The forest on Lavender Mountain is a mixed hardwood and pine. The hardwoods include lots of oak and maple, with a few poplars and others. I have been noticing this particular pair of trees for as long as I have been taking the dogs for their walks on Fouche Gap Road.
It’s a pine in the embrace of a maple.
It would be interesting to see this pair in 50 or 100 years, if they lived that long.
We had a strong but short thunderstorm Tuesday afternoon. A cold front moved through shortly after. When I got up Wednesday morning and looked out the front, this is what I saw.
At first I thought the fog was over the river, but then I realized that the Coosa River runs on the other side of the ridge just beyond the fog. This was not advection fog, this was radiation fog.
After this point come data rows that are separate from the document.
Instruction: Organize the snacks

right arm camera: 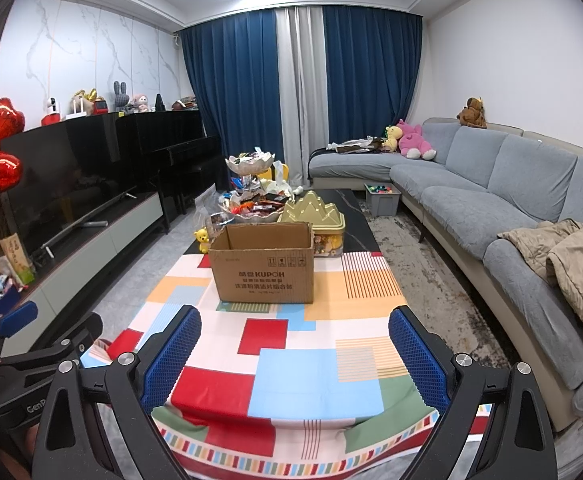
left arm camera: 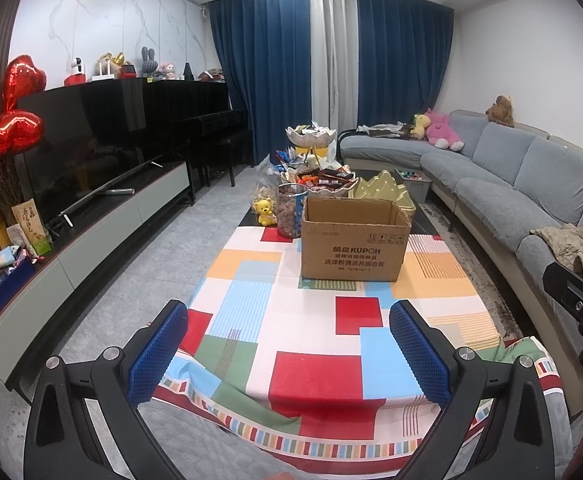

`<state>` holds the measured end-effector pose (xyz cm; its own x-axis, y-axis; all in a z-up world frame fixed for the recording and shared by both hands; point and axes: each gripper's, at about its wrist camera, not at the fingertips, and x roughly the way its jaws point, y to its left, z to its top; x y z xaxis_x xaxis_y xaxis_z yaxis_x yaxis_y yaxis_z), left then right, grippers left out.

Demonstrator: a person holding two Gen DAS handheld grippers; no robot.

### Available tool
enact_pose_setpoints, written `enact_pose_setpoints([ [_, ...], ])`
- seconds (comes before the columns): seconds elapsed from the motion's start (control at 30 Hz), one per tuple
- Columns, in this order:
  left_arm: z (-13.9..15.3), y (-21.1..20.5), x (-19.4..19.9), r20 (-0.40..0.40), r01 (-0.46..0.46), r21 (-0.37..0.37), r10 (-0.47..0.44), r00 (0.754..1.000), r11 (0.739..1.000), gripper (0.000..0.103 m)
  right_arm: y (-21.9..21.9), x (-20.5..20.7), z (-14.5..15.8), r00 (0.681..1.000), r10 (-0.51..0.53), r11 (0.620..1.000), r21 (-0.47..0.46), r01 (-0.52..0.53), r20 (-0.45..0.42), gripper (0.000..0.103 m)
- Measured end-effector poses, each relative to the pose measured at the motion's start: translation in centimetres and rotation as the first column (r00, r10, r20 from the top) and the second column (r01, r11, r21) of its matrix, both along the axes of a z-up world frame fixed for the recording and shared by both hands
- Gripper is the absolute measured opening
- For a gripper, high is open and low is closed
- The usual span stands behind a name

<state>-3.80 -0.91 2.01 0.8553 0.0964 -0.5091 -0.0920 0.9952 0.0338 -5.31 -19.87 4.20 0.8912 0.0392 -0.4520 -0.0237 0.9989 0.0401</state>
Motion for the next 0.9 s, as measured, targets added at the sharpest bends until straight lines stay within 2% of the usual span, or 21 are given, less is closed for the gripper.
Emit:
enact_pose_setpoints([
  [0.9,-0.21,0.76,-0.01,-0.004,-0.004,0.003,0.004,1.0,1.0,0.102,-0.02,0.18,0.16,1.0,0.0,1.0,0.002,0.0,-0.008,0.096],
])
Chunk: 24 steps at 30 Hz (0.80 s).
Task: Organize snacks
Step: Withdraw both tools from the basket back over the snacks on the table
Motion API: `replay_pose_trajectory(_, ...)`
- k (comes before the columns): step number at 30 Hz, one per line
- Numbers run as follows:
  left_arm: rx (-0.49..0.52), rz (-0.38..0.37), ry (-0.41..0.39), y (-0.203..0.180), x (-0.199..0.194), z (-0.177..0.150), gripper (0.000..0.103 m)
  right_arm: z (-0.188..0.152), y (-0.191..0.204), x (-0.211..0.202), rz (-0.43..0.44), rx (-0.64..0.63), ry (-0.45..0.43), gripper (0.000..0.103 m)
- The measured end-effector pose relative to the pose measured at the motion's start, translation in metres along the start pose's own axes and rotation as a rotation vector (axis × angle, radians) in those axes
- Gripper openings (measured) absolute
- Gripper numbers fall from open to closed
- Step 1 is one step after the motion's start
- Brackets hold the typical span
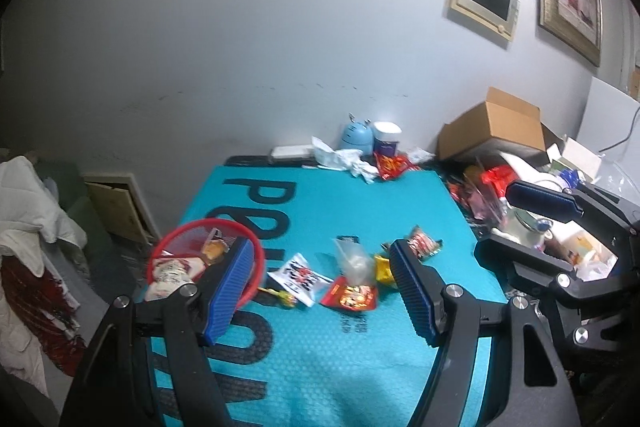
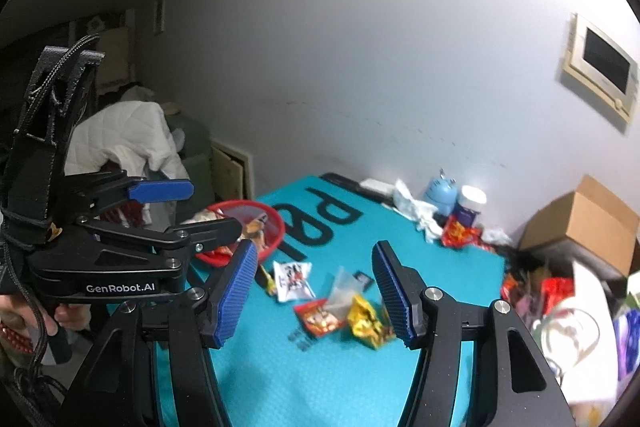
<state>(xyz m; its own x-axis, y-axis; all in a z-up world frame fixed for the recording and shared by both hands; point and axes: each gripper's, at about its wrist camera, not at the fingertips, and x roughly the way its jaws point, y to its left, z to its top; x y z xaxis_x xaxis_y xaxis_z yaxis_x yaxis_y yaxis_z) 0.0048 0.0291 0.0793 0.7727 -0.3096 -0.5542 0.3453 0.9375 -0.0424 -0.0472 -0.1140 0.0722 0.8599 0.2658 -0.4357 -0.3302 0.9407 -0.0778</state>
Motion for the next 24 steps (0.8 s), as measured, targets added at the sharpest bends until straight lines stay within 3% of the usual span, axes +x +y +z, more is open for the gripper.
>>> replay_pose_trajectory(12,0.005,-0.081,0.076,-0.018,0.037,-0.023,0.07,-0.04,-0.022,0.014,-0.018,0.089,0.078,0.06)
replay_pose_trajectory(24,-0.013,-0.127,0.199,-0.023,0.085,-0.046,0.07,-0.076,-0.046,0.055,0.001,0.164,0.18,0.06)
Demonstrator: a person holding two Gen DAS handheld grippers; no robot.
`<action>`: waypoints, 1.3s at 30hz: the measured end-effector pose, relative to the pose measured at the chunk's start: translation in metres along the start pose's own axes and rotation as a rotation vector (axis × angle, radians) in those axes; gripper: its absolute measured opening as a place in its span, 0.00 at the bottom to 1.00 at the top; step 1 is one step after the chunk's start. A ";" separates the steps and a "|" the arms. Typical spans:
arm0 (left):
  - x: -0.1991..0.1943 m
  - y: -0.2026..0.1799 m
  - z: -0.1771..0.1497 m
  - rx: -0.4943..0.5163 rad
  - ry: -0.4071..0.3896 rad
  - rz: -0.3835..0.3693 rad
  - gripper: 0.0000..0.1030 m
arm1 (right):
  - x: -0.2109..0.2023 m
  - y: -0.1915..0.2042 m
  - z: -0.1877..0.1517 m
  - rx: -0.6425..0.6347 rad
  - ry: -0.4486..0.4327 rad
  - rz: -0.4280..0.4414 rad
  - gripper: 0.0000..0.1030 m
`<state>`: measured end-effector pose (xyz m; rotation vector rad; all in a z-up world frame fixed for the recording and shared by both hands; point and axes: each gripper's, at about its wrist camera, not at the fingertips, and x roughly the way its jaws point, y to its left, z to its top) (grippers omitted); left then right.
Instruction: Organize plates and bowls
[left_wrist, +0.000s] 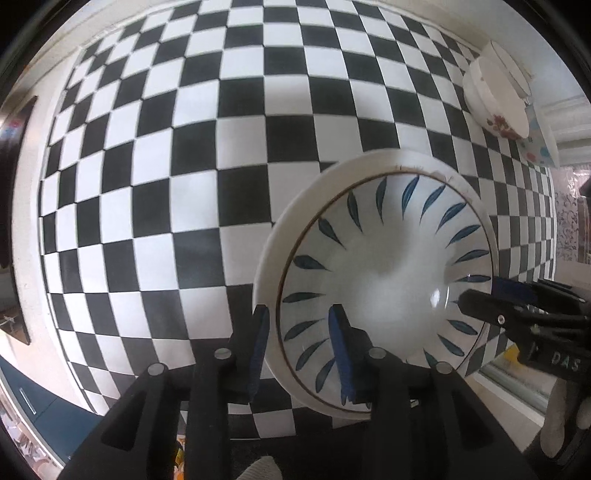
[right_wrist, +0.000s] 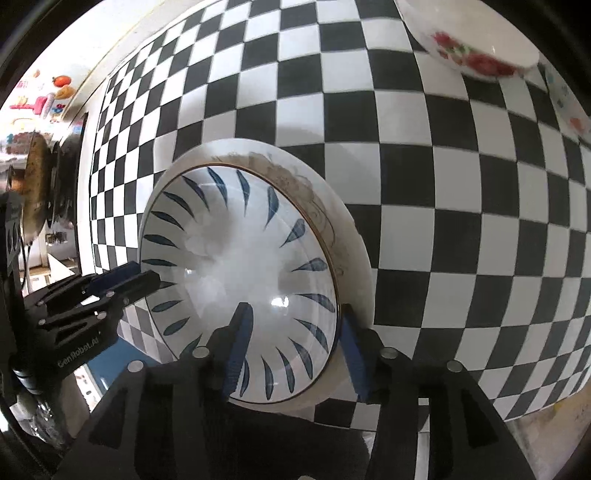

Radiation fog forms when the ground cools on a clear, calm night, causing moisture in the air to condense into fog. On Tuesday night, there was plenty of moisture in the air because of the shower, and the skies cleared with the passage of the cold front. Perfect conditions for forming fog. The fog also defines a temperature inversion, where the surface temperature is cool and the temperature actually goes up as you go up in altitude, the reverse of the normal conditions at the surface.
I took the photo above at around 8:20. By 9:30, this is what it looked like.
The for was gone. The bright sun had warmed the surface enough to erode the inversion, and the fog had cleared.